### EXERCISE
Determine how many lines below include the string "document". Reply with the number only.
*** Opening INFORMATION SHOWN ***
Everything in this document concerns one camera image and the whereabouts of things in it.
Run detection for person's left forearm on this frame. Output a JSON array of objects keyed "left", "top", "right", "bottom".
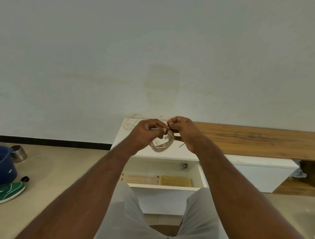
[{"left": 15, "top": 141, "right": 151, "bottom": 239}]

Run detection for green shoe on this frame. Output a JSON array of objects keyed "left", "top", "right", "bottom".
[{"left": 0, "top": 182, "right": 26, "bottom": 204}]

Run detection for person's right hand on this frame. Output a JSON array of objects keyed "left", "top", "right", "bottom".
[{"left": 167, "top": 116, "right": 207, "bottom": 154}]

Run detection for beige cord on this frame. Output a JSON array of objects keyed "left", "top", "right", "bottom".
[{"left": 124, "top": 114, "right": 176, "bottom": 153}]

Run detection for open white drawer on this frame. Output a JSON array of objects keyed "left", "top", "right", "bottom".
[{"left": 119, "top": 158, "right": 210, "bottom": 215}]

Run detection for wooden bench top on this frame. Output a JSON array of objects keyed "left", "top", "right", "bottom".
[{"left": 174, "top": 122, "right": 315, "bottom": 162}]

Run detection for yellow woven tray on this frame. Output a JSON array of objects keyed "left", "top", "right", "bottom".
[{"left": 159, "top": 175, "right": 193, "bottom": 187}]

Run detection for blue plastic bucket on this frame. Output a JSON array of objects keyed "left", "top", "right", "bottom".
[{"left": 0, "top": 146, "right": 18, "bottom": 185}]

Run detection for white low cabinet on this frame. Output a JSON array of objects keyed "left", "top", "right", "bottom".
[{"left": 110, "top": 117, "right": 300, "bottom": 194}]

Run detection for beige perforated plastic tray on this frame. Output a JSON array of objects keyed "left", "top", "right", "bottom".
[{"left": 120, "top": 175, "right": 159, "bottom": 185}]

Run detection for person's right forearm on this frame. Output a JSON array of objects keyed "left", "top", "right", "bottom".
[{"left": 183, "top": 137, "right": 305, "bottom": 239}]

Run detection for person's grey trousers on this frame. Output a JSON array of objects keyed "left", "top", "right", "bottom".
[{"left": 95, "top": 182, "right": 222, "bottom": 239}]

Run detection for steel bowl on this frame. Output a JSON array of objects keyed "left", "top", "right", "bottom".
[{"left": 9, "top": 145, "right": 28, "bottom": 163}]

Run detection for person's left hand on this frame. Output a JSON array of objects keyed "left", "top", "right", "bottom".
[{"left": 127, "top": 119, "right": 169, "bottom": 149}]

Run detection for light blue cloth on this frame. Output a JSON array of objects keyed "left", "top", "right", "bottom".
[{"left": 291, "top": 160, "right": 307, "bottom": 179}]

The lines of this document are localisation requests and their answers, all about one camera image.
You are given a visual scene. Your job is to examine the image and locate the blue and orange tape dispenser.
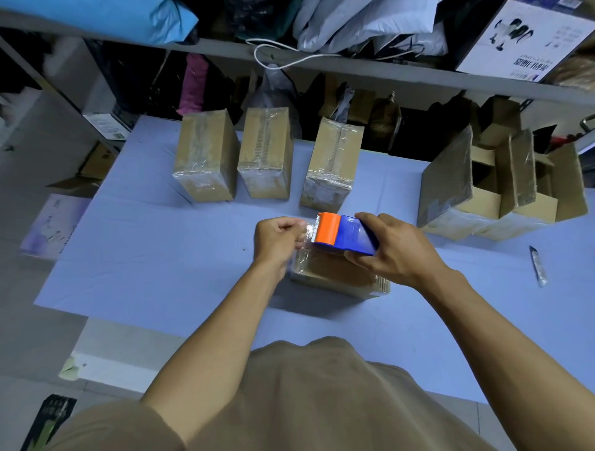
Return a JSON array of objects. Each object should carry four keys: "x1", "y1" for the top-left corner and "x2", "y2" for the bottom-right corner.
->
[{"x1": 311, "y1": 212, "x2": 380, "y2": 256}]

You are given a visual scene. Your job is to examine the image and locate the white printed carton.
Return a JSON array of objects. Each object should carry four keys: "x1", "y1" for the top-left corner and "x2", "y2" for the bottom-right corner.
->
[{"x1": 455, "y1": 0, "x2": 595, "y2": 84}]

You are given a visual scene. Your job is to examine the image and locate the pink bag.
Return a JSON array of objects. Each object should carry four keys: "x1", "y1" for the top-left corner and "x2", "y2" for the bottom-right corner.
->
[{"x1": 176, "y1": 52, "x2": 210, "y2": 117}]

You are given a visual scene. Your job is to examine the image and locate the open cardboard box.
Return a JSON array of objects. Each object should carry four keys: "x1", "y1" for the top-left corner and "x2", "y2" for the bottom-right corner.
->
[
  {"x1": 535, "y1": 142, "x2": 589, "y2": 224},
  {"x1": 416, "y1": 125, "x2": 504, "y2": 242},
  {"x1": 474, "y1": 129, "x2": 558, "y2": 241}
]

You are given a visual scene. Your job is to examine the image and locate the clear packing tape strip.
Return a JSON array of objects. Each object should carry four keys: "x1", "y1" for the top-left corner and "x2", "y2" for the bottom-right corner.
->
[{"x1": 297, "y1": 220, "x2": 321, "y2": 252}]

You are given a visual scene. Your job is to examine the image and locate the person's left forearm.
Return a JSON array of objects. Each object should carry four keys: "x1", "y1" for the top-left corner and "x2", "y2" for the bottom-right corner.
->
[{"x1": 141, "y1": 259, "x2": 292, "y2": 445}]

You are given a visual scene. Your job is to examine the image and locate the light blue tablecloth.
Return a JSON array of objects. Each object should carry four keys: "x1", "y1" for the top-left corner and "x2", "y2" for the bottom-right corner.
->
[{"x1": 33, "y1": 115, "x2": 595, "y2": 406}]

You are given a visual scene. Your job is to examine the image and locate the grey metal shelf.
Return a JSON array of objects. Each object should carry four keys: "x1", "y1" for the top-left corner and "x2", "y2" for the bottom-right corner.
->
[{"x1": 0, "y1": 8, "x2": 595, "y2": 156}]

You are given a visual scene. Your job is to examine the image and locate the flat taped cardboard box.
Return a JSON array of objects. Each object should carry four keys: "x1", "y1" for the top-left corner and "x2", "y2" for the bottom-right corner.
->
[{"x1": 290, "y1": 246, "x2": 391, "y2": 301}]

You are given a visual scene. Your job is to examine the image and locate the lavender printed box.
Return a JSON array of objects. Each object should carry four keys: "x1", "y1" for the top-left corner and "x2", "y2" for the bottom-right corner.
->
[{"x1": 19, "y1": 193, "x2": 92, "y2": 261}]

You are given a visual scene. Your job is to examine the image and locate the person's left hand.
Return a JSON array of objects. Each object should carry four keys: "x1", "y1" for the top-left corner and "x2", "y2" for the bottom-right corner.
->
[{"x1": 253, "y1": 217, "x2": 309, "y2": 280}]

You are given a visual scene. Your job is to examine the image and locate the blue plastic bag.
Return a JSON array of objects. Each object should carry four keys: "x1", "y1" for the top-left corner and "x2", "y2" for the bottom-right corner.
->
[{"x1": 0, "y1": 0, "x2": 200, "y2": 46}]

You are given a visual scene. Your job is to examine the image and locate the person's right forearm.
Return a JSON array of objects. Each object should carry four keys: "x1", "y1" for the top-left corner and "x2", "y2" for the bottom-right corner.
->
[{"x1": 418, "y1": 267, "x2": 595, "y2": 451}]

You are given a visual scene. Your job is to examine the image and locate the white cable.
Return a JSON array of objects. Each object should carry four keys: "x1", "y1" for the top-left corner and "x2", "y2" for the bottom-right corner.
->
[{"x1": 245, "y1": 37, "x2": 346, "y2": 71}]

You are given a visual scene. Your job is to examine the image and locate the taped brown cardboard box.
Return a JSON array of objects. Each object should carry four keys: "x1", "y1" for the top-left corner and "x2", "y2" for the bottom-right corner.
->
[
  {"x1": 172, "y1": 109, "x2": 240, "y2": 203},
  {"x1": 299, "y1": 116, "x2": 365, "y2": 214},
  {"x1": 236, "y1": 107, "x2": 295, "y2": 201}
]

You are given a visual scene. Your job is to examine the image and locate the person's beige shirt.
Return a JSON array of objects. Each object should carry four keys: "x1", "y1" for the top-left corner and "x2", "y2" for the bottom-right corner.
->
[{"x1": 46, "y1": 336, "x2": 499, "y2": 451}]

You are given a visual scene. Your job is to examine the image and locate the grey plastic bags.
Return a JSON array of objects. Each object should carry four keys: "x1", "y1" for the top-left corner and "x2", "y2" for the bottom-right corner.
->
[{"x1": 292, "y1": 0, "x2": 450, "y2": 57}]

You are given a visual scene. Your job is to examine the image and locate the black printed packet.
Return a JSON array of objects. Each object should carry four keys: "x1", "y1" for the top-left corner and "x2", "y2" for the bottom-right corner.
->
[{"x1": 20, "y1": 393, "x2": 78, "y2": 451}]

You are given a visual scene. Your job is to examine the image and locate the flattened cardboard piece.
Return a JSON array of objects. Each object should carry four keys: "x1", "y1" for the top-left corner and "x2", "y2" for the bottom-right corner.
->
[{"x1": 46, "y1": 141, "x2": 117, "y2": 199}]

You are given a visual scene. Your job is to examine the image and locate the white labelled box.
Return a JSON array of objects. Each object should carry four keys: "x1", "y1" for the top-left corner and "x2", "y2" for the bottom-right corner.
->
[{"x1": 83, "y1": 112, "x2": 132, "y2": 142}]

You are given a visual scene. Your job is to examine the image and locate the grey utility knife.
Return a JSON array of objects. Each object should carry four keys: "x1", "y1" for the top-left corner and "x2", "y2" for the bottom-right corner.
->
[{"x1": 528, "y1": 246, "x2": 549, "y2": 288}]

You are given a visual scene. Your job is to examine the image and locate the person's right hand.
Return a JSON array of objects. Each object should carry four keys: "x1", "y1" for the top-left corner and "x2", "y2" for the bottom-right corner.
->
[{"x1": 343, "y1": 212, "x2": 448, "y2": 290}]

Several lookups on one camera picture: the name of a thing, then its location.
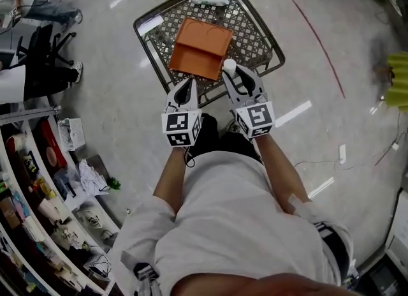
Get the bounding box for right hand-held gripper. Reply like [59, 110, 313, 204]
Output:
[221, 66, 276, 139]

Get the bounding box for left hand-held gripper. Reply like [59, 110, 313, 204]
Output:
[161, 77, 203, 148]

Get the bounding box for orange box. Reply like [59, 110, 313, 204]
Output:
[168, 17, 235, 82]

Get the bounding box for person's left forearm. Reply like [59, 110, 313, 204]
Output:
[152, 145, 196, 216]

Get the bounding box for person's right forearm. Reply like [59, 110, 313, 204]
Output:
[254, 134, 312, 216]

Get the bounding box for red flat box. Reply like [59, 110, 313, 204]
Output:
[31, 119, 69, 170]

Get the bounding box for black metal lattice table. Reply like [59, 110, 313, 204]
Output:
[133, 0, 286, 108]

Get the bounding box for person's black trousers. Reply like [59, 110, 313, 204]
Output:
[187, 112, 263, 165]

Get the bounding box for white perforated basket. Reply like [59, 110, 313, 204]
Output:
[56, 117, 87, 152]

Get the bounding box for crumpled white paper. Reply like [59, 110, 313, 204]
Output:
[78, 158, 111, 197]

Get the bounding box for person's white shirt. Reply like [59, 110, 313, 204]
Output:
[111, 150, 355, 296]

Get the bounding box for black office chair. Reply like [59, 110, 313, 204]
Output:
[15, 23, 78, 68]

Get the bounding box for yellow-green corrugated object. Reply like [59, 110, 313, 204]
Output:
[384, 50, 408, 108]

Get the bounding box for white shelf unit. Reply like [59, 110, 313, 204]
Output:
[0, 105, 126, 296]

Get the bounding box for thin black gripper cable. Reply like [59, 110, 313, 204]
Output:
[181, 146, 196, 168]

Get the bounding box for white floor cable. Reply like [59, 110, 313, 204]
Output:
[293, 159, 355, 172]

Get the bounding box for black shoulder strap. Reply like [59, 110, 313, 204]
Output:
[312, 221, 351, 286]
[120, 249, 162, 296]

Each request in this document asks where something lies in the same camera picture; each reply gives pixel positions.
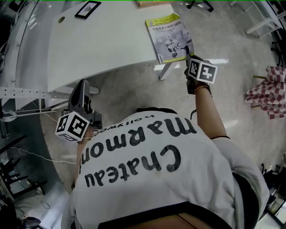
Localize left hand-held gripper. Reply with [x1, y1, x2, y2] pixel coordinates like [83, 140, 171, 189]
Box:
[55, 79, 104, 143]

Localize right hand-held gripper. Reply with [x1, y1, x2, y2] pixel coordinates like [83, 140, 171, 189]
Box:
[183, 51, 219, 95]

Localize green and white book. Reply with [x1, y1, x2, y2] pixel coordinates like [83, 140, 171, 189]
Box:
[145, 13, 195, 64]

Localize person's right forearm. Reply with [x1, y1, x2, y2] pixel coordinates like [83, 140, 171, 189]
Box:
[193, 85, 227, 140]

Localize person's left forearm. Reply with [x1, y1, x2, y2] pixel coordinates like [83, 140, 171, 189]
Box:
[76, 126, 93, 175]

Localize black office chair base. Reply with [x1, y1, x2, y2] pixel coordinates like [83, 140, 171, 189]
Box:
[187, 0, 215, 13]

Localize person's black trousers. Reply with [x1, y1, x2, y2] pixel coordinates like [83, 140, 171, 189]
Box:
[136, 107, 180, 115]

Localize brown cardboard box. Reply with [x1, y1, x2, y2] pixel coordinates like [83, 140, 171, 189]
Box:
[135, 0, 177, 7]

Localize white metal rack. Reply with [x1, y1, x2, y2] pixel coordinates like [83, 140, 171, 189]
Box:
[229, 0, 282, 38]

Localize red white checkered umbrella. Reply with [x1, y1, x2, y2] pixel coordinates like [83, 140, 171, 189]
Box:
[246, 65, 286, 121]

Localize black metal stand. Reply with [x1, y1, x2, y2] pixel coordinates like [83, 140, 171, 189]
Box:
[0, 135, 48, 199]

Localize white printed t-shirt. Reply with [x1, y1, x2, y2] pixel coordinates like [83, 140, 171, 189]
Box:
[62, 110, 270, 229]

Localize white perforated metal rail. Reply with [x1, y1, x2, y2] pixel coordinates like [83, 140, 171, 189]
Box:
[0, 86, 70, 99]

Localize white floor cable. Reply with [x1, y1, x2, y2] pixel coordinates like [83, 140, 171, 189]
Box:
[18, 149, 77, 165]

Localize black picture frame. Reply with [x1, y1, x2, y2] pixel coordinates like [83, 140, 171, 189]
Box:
*** Closing INFORMATION SHOWN ***
### RESULT OF THIS TASK
3